Xi politely waited for Martinez to take a chair, then continued as if there had been no interruption. “There were fingerprints on the captain, yes. Mine, and Gar
cia’s, and those of my orderlies. No others that I could find.”
Martinez had no reply to this.
“I then got Lieutenant Kosinic’s body out of the cooler, and I put a sensor net over his head and got a three-dimensional map of his injuries. He died from a single blow to the head, perfectly consistent with losing his balance, falling, and hitting his head on the rim of the hatch.”
One fewer murder, anyway, Martinez thought.
“When I looked for fingerprints with the laser,” Xi continued, “I found my own and my assistants’. And I also found one large thumbprint on the underside of the jaw on the right side.” He pressed his own thumb to the point. “Right where a thumb might rest if a person were grabbing Kosinic’s head and slamming it into the hatch rim.”
He gave a little grin. “It was quite a job to read that print properly,” he said. “I couldn’t use a normal print reader, and so I had to take several close-up photographs while the print was fluorescing, and then convert the format to—”
“Skip that part,” Michi instructed.
Xi seemed disappointed that he was not getting the chance to fully reveal the scope of his cleverness.
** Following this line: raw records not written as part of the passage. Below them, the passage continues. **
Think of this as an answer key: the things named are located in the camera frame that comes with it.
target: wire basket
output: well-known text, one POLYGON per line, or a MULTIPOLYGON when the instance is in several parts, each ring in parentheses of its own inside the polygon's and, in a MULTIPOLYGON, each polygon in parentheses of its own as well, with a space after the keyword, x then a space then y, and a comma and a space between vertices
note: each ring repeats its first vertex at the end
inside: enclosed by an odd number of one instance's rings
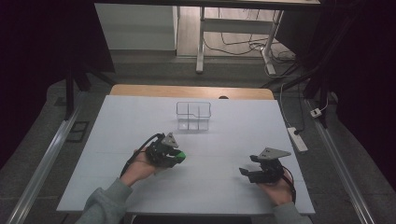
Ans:
POLYGON ((208 102, 177 102, 179 130, 209 130, 211 104, 208 102))

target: wooden table edge
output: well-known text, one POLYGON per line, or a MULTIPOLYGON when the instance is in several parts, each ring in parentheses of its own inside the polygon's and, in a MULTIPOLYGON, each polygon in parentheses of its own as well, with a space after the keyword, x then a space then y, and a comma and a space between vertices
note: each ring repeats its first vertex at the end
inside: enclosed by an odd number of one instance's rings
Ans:
POLYGON ((229 99, 235 100, 274 100, 273 93, 268 89, 128 84, 114 85, 111 89, 110 95, 205 99, 219 99, 220 96, 226 96, 229 99))

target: gray sleeve
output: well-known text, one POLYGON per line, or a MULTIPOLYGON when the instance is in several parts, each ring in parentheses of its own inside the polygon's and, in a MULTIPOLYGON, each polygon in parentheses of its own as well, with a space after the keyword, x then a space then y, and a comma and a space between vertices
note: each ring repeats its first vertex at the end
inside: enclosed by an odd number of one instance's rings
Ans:
POLYGON ((125 201, 132 189, 124 185, 118 178, 107 189, 97 189, 88 198, 84 212, 77 224, 86 223, 118 223, 125 215, 125 201))
POLYGON ((274 208, 277 224, 312 224, 309 217, 303 217, 298 213, 294 203, 285 203, 274 208))

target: gray carpet
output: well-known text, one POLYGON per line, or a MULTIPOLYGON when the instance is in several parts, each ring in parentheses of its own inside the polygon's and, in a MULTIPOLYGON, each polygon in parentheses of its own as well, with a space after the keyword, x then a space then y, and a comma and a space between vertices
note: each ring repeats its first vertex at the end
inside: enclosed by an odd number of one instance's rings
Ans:
MULTIPOLYGON (((195 74, 193 60, 167 62, 162 59, 143 60, 140 63, 120 63, 115 60, 117 74, 109 74, 119 83, 182 86, 218 86, 259 88, 269 81, 260 61, 234 59, 207 60, 203 75, 195 74)), ((278 64, 276 70, 286 70, 287 64, 278 64)), ((74 223, 78 214, 62 214, 55 211, 69 181, 79 155, 85 146, 101 104, 110 87, 90 75, 92 89, 79 114, 76 126, 68 135, 49 176, 40 190, 25 223, 74 223)), ((48 101, 43 107, 31 131, 25 136, 15 154, 0 171, 0 223, 5 223, 23 193, 35 168, 47 150, 64 118, 64 82, 49 88, 48 101)), ((299 106, 297 86, 283 92, 285 115, 292 126, 301 133, 309 151, 298 154, 308 191, 316 209, 314 223, 361 223, 355 209, 335 172, 328 152, 318 134, 313 119, 304 103, 299 106)), ((386 179, 353 135, 338 121, 336 103, 328 107, 329 130, 343 153, 348 168, 368 203, 377 223, 394 223, 396 219, 396 195, 386 179)), ((272 217, 253 217, 253 223, 275 223, 272 217)))

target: aluminum rail
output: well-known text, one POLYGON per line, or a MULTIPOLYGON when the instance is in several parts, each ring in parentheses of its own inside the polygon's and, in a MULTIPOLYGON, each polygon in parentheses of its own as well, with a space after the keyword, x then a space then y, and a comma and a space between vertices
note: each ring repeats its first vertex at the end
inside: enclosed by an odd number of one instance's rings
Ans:
MULTIPOLYGON (((313 110, 314 108, 309 104, 308 100, 304 100, 308 111, 313 110)), ((327 148, 330 158, 332 159, 332 163, 334 164, 335 170, 341 178, 341 181, 344 184, 344 188, 351 198, 352 204, 356 210, 356 214, 358 215, 361 223, 363 224, 374 224, 374 218, 367 206, 366 201, 361 196, 361 191, 358 186, 355 184, 355 181, 352 179, 352 175, 347 169, 347 166, 342 158, 341 153, 339 152, 337 146, 332 140, 332 136, 330 135, 327 129, 324 129, 318 119, 315 119, 315 125, 317 130, 322 138, 325 147, 327 148)))
POLYGON ((43 156, 43 159, 41 159, 41 162, 35 169, 35 173, 27 184, 27 187, 25 188, 20 200, 12 211, 11 216, 8 218, 7 224, 21 224, 26 219, 33 203, 35 202, 38 192, 41 190, 41 187, 43 186, 53 163, 58 157, 59 151, 61 150, 62 145, 64 144, 64 141, 70 132, 70 129, 72 128, 82 108, 82 103, 84 102, 87 95, 88 93, 86 92, 80 92, 76 97, 76 108, 74 112, 70 116, 69 120, 64 120, 62 122, 58 132, 53 137, 52 142, 49 144, 49 147, 43 156))

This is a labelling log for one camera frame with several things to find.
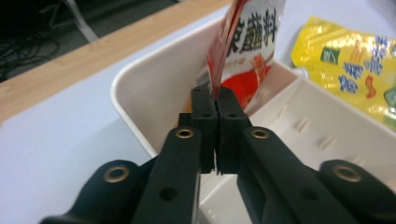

He licked his lips and went on.
“The thumbprint was that of Master Engineer Thuc,” he said.
Martinez realized his mouth was open, and he closed it. “I’ll be damned,” he said.
Thuc was enormous and covered with muscle, and certainly strong enough to smash Kosinic’s head on the first try. He looked at Michi.
“So Thuc killed Kosinic,” he said. “And Fletcher found out about it somehow and executed Thuc.”
She nodded. “That seems likely.”
“He said he killed Thuc for the honor of the ship,” Martinez said. “He was very sensitive on points of rank and dignity, and maybe he thought it would be an affront to his own pride to order a formal inquiry to reveal the fact that one of his enlisted personnel killed an officer, and so he decided to handle it himself.”